- _YOUR ASSIGNMENT_
Copy the listing below in full and skip every picture.

═══ SOURCE DATA ═══

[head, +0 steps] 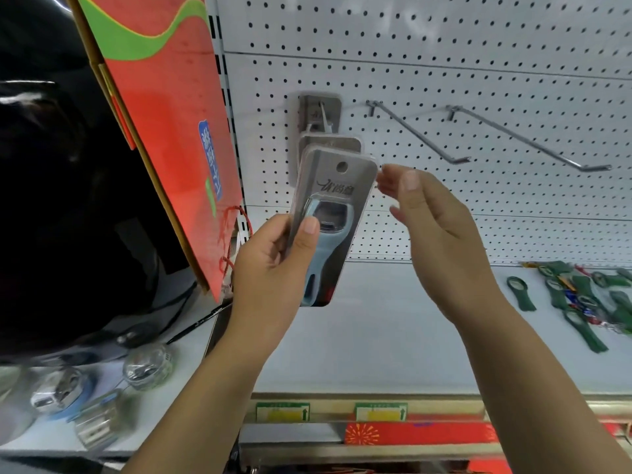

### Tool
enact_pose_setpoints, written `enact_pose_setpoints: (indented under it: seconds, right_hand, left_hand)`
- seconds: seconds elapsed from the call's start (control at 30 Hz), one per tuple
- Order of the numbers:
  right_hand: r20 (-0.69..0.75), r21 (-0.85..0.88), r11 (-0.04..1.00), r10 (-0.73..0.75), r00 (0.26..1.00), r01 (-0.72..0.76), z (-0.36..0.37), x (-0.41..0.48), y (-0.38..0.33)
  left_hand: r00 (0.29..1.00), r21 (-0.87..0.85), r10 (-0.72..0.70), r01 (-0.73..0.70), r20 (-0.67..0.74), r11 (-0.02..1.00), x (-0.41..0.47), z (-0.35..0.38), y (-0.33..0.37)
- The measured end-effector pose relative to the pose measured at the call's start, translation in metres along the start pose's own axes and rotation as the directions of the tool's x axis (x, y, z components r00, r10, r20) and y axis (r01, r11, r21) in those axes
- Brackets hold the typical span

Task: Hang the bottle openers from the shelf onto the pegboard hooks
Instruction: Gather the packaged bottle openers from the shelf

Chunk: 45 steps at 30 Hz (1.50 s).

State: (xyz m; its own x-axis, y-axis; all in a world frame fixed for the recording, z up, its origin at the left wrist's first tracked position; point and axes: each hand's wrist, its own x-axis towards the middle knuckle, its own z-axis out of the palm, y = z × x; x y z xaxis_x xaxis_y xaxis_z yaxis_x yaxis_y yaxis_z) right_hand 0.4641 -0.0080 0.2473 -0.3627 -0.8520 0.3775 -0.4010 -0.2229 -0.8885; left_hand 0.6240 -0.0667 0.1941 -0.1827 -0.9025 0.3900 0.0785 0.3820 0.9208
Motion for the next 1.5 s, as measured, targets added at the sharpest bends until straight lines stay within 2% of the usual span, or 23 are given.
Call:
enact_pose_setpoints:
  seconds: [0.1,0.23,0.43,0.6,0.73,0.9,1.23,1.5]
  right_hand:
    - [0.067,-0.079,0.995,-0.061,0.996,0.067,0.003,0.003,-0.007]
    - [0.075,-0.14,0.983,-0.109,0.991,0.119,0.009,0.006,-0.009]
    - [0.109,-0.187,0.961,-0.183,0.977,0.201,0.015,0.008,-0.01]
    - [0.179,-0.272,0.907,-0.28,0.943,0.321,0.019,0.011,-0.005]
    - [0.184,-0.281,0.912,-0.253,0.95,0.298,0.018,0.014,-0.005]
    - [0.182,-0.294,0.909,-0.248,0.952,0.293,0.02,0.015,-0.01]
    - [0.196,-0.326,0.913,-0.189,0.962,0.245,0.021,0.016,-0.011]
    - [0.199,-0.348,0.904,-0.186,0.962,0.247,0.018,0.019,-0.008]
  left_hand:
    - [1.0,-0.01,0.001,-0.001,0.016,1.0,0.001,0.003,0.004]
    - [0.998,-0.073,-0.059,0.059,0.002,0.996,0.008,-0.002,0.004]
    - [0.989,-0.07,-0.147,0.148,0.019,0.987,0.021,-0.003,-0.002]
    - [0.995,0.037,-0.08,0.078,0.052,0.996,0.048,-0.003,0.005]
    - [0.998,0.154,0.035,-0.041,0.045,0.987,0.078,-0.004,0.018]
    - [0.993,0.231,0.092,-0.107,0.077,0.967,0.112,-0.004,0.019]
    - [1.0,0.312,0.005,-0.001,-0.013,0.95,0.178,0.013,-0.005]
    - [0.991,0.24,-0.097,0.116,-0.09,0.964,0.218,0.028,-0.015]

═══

- _RESULT_
[head, +0 steps] 

### Tool
enact_pose_setpoints, written `enact_pose_setpoints: (indented under it: seconds, right_hand, left_hand)`
- seconds: seconds elapsed from the call's start (control at 30 Hz), one per tuple
- Order of the numbers:
  right_hand: r20 (-0.69..0.75), r21 (-0.85..0.88), r11 (-0.04..1.00), r10 (-0.73..0.75), r00 (0.26..1.00), r01 (-0.72..0.76), z (-0.36..0.37), x (-0.41..0.48), y (-0.38..0.33)
  left_hand: r00 (0.29..1.00), r21 (-0.87..0.85), r10 (-0.72..0.70), r01 (-0.73..0.70), r20 (-0.67..0.74), r11 (-0.02..1.00), x (-0.41..0.47), z (-0.35..0.38), y (-0.33..0.37)
- The measured end-effector pose relative to the pose measured at the call's start, translation in metres along the start pose's own axes and rotation as the directions of the tool's x axis (x, y, z components r00, r10, r20) and y axis (r01, r11, r21) in those axes
- Brackets hold the typical span

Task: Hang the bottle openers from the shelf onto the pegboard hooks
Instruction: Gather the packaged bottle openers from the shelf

Chunk: 45 steps at 30 Hz (1.50 s).

State: (xyz m; its own x-axis, y-axis; all in a world frame fixed for the recording, z up, its origin at the left wrist's first tracked position; point and axes: each hand's wrist, its own x-axis towards the middle knuckle, its own z-axis out of the palm, y = z × x; x y z xaxis_x xaxis_y xaxis_z yaxis_x yaxis_y yaxis_z) right_hand 0.4641 -0.0080 0.2473 -0.3627 -0.8520 0.3775 -0.4010 -0.2229 -0.8885; left_hand 0.6240 -0.0667 0.1941 -0.1827 -0.9025 0.3900 0.0785 0.3820 0.9208
Motion for the next 1.5 s, as measured, targets added at the sharpest bends until straight lines stay within 2% of the usual span, or 23 are given.
Call:
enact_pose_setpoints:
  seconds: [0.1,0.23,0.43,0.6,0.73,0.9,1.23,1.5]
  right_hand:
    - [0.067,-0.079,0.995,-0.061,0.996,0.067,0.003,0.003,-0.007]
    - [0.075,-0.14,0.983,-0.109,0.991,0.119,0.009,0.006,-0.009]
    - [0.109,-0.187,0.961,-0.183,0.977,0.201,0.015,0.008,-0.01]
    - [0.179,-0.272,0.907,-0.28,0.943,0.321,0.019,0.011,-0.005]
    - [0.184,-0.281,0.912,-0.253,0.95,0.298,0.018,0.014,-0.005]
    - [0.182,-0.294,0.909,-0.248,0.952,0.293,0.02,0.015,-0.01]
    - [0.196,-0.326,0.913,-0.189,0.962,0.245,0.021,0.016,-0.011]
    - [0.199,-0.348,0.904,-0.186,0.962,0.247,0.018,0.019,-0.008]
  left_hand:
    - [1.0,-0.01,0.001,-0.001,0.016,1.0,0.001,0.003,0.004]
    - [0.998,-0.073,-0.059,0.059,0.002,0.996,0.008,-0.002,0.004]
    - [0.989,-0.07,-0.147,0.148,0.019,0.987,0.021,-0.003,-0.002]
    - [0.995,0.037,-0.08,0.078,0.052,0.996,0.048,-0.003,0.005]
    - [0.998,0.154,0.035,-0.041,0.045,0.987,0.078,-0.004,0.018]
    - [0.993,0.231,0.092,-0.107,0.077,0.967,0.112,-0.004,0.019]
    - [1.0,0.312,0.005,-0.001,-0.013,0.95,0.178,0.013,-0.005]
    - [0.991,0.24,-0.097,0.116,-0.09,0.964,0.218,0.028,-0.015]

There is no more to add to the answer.